One bright spring day, she had wheeled him out and they sat in their favourite spot. It was chilly and she had covered him with a blanket, even though a weak winter’s sun was trying its best to warm up the cold earth.

‘I am so grateful to you, Vivi,’ he said, his gaze meeting hers. ‘Not only for your nursing, but for your companionship. This war has not given me many moments to pause, where I have just been able to live. There has been so much to do for as long as I can remember. I have either been preparing for a mission, on a mission, or recovering from one. It has been such a long time since I was just able to be myself with someone else.’ His eyes found hers with intensity as he added, ‘Someone I’m starting to fall in love with.’

He slipped his hand on top of hers. She felt a jolt of electricity through her body. She had wanted to hear those words from him and touch him for over a week but had been holding back, examining the feelings she had. Vivi had never been really in love before. She’d had a number of dalliances but nothing with the strength of feeling of this attraction. If this was anything like the beginning of it, she couldn’t believe the attraction she felt just looking at him, being with him, with him holding her hand. It felt like something was complete in her, created by whatever this was between them.

Vivi shook the tears from her eyes, experiencing a mixture of joy and the sadness that constantly loomed over her. ‘You wouldn’t say that if you really knew me,’ she stated flatly.

He looked at her, startled. ‘What do you mean?’

‘I’m woefully headstrong.
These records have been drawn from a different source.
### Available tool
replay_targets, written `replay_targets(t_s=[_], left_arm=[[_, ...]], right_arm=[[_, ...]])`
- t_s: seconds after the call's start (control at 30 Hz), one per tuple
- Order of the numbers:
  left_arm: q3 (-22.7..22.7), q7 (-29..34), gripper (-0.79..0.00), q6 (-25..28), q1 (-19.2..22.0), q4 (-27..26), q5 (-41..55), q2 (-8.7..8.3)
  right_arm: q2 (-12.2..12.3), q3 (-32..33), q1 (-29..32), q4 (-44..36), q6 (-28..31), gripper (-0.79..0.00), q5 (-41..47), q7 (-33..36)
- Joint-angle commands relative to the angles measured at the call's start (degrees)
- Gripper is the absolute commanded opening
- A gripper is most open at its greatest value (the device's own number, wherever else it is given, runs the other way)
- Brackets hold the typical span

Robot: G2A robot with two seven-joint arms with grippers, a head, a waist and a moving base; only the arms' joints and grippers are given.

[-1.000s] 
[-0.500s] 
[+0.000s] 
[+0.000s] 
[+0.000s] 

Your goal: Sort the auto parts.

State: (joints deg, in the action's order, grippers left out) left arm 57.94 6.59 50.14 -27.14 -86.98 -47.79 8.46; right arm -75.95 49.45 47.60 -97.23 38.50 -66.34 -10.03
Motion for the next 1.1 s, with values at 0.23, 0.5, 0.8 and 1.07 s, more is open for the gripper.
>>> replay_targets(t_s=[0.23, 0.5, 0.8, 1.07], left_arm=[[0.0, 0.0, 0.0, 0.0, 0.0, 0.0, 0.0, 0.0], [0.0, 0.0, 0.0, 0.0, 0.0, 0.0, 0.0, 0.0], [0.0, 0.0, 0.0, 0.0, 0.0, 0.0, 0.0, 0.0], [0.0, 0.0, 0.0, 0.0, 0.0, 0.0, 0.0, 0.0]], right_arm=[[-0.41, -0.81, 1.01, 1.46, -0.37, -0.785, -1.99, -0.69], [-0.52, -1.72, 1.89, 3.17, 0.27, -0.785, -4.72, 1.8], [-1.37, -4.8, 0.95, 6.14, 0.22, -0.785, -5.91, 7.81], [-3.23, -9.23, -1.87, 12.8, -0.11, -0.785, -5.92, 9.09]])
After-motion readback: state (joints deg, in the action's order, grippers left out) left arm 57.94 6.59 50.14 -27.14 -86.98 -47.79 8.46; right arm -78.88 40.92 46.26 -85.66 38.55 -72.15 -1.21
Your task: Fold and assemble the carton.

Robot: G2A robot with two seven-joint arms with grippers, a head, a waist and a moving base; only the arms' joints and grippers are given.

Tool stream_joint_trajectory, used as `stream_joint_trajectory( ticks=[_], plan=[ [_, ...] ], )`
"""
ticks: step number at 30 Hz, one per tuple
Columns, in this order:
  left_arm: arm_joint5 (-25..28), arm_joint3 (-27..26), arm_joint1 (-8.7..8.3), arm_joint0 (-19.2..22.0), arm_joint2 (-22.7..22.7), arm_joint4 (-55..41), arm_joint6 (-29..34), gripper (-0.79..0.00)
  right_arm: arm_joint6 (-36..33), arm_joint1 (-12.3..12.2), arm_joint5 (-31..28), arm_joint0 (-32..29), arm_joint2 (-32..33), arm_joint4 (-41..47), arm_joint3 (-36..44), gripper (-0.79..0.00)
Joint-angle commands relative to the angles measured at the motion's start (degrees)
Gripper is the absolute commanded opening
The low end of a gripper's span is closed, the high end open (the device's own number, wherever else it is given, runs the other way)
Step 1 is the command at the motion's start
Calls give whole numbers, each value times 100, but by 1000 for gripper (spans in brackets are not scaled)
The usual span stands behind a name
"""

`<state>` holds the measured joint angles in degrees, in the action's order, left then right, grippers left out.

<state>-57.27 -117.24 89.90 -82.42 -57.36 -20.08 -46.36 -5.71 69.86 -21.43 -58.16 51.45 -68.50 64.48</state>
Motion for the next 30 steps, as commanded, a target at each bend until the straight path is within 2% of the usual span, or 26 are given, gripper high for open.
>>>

I jump in with both feet before I think anything through, and I have a…’ She paused. ‘A past I’m not proud of.’

He lifted her hand gently to his lips and kissed it. ‘All of the qualities that I love so much about you. Many people would have been cautious with a foreigner. You have made me feel so welcome and cared for.’

‘I’ve done terrible things,’ she blurted out before she could stop herself. ‘People died,’ she said. ‘People died because of me, because of my lack of thought, and I have to live with that every single day. I’m not sure I want to burden anybody else with that pain.’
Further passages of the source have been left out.